The 12th annual festival also included a 5K run/walk, music, food, produce, arts and crafts, a bounce house, pony rides, and puppet shows, among other activities.
Grace Baptist Church’s Puppets of Praise brought about 30 of their 60 puppets to perform puppet shows, said Maynee Meadows, director of puppets.
One of the shows included an anti-bullying number “sung” (lip synch) by a blue-skinned, green-haired puppet in an Elvis Presley-sounding voice. Several children in the audience, including a girl whose face was painted like a cat’s, seemed enthralled when the puppet sang lines including, “Don’t be cruel to the kids at school,” and “If you treat others with respect, nobody’s going to feel like a reject.”
Among the other attractions was a John Deere 1950 Model M tractor/ice-cream making machine. A placard said the tractor was purchased new in 1950 by a tobacco farmer in Mayodan, N.C., who used it to cultivate and plow tobacco for 30 years. It sat idle under a tobacco barn shed from 1980-99, when Junior Taylor bought it for B. and Coates Clark of Stuart. David Collins completely restored it in 1999.
In 2006, Junior Taylor customized and installed a five-gallon country freezer to the model M and made and finished the mahogany wooden platforms. In 2012, Junior and Carol Taylor added the second five-gallon country freezer to the ice-cream making machine, which makes ice cream for charities in Patrick, Floyd and Carroll counties, the placard states.
Nearby, women from Stuart United Methodist Church were selling apple dumplings. According to Patricia Crissman and Sharon Shepherd, 20 to 25 women of the church made more than 600 dumplings for sale. Crissman said each baked apple dumpling was made with apples, biscuit and a sauce with brown sugar, butter and cinnamon, and no two were exactly alike.
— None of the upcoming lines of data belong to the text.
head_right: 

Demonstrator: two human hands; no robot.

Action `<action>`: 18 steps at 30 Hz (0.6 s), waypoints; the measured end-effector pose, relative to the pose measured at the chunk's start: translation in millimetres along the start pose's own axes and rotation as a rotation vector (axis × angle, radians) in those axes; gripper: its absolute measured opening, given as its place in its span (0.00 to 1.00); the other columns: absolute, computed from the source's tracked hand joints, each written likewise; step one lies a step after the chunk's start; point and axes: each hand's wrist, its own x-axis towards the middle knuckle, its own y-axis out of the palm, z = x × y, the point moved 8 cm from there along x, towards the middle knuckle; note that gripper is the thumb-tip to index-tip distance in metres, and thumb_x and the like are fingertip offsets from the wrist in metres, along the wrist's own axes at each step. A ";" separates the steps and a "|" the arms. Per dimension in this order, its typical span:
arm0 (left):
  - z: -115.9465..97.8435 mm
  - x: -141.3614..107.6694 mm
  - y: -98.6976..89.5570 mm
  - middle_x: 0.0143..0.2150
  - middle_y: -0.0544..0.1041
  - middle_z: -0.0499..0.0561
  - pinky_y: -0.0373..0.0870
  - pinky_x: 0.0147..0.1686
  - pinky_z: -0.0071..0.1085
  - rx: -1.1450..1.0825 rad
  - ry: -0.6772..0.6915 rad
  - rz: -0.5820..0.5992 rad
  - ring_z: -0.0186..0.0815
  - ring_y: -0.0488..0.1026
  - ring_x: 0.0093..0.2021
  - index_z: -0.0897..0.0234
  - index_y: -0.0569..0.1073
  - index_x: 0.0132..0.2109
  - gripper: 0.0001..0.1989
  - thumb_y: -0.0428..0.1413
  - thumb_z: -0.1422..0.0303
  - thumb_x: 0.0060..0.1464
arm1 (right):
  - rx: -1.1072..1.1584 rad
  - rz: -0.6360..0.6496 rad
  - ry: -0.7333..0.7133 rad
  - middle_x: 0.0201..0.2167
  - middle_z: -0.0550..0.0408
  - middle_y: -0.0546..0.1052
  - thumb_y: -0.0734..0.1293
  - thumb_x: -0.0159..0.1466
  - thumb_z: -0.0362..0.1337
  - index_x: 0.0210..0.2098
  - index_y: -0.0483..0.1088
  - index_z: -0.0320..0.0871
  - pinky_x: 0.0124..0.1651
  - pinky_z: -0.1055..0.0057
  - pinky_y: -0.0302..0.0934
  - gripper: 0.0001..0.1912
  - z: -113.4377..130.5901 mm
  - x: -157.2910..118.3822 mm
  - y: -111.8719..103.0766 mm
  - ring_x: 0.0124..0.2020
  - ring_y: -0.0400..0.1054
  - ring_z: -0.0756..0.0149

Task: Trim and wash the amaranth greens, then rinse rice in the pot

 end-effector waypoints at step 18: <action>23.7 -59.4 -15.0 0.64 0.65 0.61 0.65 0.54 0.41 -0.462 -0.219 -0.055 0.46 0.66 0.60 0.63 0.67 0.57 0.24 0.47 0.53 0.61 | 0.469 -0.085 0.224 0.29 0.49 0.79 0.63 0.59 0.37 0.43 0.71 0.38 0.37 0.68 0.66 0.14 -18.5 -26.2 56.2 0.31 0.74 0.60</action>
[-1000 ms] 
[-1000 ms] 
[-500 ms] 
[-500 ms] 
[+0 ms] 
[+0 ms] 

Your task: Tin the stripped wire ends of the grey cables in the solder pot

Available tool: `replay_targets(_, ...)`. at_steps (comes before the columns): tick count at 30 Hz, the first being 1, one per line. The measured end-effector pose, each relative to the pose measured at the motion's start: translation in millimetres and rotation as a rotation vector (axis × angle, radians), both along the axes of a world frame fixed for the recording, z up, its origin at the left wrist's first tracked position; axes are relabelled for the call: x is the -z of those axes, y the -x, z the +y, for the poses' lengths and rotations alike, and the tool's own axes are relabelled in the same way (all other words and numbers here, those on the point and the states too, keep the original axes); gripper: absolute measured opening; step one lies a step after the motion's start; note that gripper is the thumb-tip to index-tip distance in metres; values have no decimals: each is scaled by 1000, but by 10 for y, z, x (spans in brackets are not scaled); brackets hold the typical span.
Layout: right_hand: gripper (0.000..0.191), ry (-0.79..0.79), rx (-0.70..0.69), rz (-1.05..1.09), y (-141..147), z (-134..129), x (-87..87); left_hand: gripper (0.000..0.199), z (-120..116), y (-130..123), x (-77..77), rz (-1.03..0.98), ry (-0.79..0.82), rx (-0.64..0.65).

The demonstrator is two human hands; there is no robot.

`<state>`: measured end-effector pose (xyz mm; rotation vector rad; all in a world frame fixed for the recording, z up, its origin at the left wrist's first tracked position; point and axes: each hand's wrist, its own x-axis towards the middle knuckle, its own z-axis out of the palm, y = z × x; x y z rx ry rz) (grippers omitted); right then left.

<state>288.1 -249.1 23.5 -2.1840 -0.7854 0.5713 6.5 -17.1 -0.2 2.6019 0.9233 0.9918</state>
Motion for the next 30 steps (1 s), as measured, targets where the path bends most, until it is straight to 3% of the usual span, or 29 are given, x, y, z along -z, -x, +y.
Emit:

Proceeds will be used for missions work in the community, they said.
A bit later, festival-goer Shirley Tatum of the Horsepasture area was holding a bag filled with Golden Delicious apples and a bag with produce and crafts she had purchased.
“I’ve enjoyed today,” she said. “I get to socialize with people I don’t get to see often.”
“Everybody had a good time,” said Gammons. He added that food and crafts vendors were pleased with sales.